* **ABOUT THIS TASK**
Your response should consist of the entries below, written out exactly.

Extracted data entries:
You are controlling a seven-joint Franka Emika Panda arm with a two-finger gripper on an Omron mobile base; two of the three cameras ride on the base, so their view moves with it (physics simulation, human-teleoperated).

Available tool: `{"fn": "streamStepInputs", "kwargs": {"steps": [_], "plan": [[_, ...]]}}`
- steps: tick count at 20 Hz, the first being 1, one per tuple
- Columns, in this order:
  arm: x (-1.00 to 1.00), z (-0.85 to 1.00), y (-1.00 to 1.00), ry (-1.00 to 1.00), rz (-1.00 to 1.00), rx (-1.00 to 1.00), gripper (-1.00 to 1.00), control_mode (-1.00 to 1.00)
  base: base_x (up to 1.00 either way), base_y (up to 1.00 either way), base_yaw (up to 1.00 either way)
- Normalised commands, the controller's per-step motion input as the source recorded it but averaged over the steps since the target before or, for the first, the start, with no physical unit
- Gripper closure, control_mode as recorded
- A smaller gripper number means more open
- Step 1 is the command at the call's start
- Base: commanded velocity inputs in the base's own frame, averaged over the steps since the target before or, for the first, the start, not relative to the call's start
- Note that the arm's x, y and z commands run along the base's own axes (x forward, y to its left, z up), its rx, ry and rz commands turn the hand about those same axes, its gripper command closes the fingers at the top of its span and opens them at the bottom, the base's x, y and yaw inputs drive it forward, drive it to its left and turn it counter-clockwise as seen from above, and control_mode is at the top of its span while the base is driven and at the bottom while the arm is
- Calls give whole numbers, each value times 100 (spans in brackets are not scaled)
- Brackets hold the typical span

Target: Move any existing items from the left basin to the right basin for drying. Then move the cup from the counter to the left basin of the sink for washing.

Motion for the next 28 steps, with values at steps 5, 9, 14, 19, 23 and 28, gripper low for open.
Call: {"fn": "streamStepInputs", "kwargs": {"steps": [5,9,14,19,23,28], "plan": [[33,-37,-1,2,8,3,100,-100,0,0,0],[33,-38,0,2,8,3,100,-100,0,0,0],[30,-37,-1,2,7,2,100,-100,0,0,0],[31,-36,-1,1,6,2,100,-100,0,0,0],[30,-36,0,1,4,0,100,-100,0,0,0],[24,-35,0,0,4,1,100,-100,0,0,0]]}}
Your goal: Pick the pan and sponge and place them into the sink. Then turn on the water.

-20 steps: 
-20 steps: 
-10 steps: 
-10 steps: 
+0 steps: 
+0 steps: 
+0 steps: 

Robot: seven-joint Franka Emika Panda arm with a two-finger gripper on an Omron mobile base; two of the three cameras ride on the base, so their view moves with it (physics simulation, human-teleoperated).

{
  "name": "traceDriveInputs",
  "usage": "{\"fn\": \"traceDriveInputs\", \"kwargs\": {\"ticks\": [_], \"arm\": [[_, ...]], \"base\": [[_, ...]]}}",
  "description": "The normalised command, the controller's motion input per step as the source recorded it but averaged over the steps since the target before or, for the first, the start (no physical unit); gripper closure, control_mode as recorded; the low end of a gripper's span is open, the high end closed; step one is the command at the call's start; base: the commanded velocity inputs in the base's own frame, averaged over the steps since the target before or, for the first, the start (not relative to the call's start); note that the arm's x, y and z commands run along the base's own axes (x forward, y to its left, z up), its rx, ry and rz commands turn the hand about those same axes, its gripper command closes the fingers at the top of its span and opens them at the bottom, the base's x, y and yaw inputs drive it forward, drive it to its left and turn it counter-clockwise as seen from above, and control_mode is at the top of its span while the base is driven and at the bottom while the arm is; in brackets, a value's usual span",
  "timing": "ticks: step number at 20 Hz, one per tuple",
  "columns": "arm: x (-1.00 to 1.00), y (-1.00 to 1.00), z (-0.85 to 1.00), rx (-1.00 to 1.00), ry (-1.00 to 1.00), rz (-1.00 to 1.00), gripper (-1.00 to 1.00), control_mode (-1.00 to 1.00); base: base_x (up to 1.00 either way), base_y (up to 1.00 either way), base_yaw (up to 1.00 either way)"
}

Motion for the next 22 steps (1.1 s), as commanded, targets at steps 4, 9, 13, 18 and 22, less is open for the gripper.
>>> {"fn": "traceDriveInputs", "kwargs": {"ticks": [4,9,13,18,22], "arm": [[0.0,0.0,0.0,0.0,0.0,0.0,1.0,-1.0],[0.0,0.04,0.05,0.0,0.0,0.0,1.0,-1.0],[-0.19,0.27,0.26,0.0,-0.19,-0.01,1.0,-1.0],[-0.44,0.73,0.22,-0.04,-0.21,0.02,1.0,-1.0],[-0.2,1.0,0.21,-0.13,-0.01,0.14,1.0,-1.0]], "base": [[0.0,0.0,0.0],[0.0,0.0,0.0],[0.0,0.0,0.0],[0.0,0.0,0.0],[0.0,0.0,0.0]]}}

* **YOUR SOLUTION**
You are controlling a seven-joint Franka Emika Panda arm with a two-finger gripper on an Omron mobile base; two of the three cameras ride on the base, so their view moves with it (physics simulation, human-teleoperated).

Available tool: `{"fn": "streamStepInputs", "kwargs": {"steps": [_], "plan": [[_, ...]]}}`
- steps: tick count at 20 Hz, the first being 1, one per tuple
- Columns, in this order:
  arm: x (-1.00 to 1.00), z (-0.85 to 1.00), y (-1.00 to 1.00), ry (-1.00 to 1.00), rz (-1.00 to 1.00), rx (-1.00 to 1.00), gripper (-1.00 to 1.00), control_mode (-1.00 to 1.00)
  base: base_x (up to 1.00 either way), base_y (up to 1.00 either way), base_yaw (up to 1.00 either way)
- Normalised commands, the controller's per-step motion input as the source recorded it but averaged over the steps since the target before or, for the first, the start, with no physical unit
- Gripper closure, control_mode as recorded
- A smaller gripper number means more open
- Step 1 is the command at the call's start
- Base: commanded velocity inputs in the base's own frame, averaged over the steps since the target before or, for the first, the start, not relative to the call's start
- Note that the arm's x, y and z commands run along the base's own axes (x forward, y to its left, z up), its rx, ry and rz commands turn the hand about those same axes, its gripper command closes the fingers at the top of its span and opens them at the bottom, the base's x, y and yaw inputs drive it forward, drive it to its left and turn it counter-clockwise as seen from above, and control_mode is at the top of its span while the base is driven and at the bottom while the arm is
- Calls give whole numbers, each value times 100 (spans in brackets are not scaled)
- Brackets hold the typical span

Target: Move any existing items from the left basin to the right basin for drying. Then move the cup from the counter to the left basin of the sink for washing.

Motion for the next 28 steps, with values at steps 5, 9, 14, 19, 23 and 28, gripper low for open.
Call: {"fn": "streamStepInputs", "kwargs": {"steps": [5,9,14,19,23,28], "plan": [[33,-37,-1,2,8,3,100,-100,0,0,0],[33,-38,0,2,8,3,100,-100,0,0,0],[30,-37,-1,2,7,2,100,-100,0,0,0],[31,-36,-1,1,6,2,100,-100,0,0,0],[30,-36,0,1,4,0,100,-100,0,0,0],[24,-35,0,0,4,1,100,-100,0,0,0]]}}
Your goal: Pick the pan and sponge and place them into the sink. Then turn on the water.

-20 steps: 
-20 steps: 
-10 steps: 
-10 steps: 
+0 steps: 
+0 steps: 
+0 steps: 

Robot: seven-joint Franka Emika Panda arm with a two-finger gripper on an Omron mobile base; two of the three cameras ride on the base, so their view moves with it (physics simulation, human-teleoperated).

{
  "name": "traceDriveInputs",
  "usage": "{\"fn\": \"traceDriveInputs\", \"kwargs\": {\"ticks\": [_], \"arm\": [[_, ...]], \"base\": [[_, ...]]}}",
  "description": "The normalised command, the controller's motion input per step as the source recorded it but averaged over the steps since the target before or, for the first, the start (no physical unit); gripper closure, control_mode as recorded; the low end of a gripper's span is open, the high end closed; step one is the command at the call's start; base: the commanded velocity inputs in the base's own frame, averaged over the steps since the target before or, for the first, the start (not relative to the call's start); note that the arm's x, y and z commands run along the base's own axes (x forward, y to its left, z up), its rx, ry and rz commands turn the hand about those same axes, its gripper command closes the fingers at the top of its span and opens them at the bottom, the base's x, y and yaw inputs drive it forward, drive it to its left and turn it counter-clockwise as seen from above, and control_mode is at the top of its span while the base is driven and at the bottom while the arm is; in brackets, a value's usual span",
  "timing": "ticks: step number at 20 Hz, one per tuple",
  "columns": "arm: x (-1.00 to 1.00), y (-1.00 to 1.00), z (-0.85 to 1.00), rx (-1.00 to 1.00), ry (-1.00 to 1.00), rz (-1.00 to 1.00), gripper (-1.00 to 1.00), control_mode (-1.00 to 1.00); base: base_x (up to 1.00 either way), base_y (up to 1.00 either way), base_yaw (up to 1.00 either way)"
}

Motion for the next 22 steps (1.1 s), as commanded, targets at steps 4, 9, 13, 18 and 22, less is open for the gripper.
>>> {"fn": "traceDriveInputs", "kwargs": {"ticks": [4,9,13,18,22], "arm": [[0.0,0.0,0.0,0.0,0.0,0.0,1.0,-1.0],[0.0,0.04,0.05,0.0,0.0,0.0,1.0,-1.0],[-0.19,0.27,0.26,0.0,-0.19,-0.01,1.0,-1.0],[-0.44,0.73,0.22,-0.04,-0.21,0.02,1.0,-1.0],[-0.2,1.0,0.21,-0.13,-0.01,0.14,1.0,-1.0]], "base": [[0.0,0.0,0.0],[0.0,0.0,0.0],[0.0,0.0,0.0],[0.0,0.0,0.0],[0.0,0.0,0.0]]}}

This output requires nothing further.